恐る恐る近づいてみるとなんとそこに生徒会メンバーもいたのだ。
俺の気配に気づいた星宮さんが手を振る。
「あ、金山君! おはよ~」
「お、やっときたか」
「おはよう。金山君」
「皆、おはよう! ごめん遅くなっちゃって。それで聞きたいんだけどなぜ生徒会の皆さんがここに……?」
「なんだ金山、私たちがここにいてはまずいのか?」
向郷会長がむっとした顔でこちらを見る。言動こそ男前の会長だがこういう顔をみるとただの小さい女の子にしか見えない。
「いや、そういうわけではないんですけど……」
「俺が誘ったのさ」
「え? 正は生徒会のメンバーと顔見知りなの?」
すると國松副会長が爽やかな笑顔でそれに答える。
「僕と時宗は親戚同士なんだ。時宗が海に行く話をしていた時にたまたま会長が通りかかってね」
「それで会長が行きたいと……」
「金山も悪い奴だな。遠慮なく誘ってくれたらよかったのに」
会長がやれやれと言わんばかりの顔をしている。正直意外だった。会長はあまりこういうことは好きではないのだと思い込んでいたがそれは考えすぎだったようだ。
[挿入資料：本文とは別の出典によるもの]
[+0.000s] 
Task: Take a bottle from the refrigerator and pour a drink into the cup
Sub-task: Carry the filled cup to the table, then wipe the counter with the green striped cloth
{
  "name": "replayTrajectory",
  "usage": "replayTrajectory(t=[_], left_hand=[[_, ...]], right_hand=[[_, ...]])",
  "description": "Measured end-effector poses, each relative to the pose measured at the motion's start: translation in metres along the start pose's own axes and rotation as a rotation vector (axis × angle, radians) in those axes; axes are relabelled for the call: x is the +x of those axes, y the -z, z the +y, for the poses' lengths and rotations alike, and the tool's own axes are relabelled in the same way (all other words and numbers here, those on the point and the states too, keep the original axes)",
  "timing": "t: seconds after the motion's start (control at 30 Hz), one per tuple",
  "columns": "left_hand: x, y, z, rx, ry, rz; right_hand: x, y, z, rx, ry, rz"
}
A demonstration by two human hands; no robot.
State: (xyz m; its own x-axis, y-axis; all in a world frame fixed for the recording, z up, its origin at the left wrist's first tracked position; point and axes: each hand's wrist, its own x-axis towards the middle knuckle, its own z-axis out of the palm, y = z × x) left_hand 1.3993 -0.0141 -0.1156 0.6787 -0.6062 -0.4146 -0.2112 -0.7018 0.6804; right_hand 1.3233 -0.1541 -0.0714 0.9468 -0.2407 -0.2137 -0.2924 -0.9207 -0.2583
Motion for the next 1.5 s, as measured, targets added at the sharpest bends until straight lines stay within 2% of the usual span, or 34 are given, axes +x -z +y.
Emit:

「すみません。会長が誰かと遊ぶ姿なんて想像つかなかったんで」
「私も仕事蟲じゃないからな。遊ぶ時は遊びたいさ」
「あ、あの私まで一緒に来てしまってもよかったのですか?」
生徒会会計の早乙女香恋先輩だ。
「もちろんですよ香恋先輩! むしろわざわざ来てくださってありがとうございます!」
正がすぐさま歓迎の念を入れる。裏では水着姿が目的なんて到底言えないだろう。
話が弾んでいると、俺たちが乗る予定のバスが着いた。
「さ~て皆いくぞ!」
正が一番乗りにバスに乗り込む。
ほんの少しだけだが、正の目の下にわずかなクマができていた。
おそらく楽しみで昨晩寝たのが遅かったのだろう。
(まぁ、俺も人の事言えないけどね……)
その後、みんなで和気あいあいとバスの中を過ごし、気がつけば俺たち一行は目的地に到着していた。
「よっしゃ~海だ海だ!」
正が一番にバスから降り、俺も後に続く。
「すごい……これが人工的に作られたものとは思えない」
「この技術は本当に凄いわね。まさかここまで再現できるなんて」
「この地下都市は国が精力をあげて作ったものだからな。実験施設とはいえここまでの技術を有せば宇宙への移民を現実になるだろうな」
この地下都市の技術の高さを改めて実感した一行はそれぞれの準備に取り掛かった。
「なあ金山。彼女たちの水着姿どんなものか楽しみだな!」
正がせっせとパラソルを立てている。
「そうだね」
正の欲が丸見えな所に不安を感じた。
「あまりジロジロみると怪しまれるぞ?」
「何言ってんだ! こんなチャンス今後あるかわからないんだぜ? しっかりと目に焼きつけておかなきゃ損だ」
正が熱く語る。今日はただでさえ暑いのに彼の情熱ですでに焼き消されそうだった。
と、その時だ。
「二人ともおまたせ~」
どこか遠くから聞こえてくる星宮さんの声に正がすぐさま反応する。
そしてその声は段々と大きくなっていき、背後から聞こえてくるのを感じ取る。
「お、ようやくお披露目か!」
正の興奮度はマックス! もう誰も止められない。
そして俺もまた、まるで何かに引き付けられるかのように速攻で背後に視線を向けた。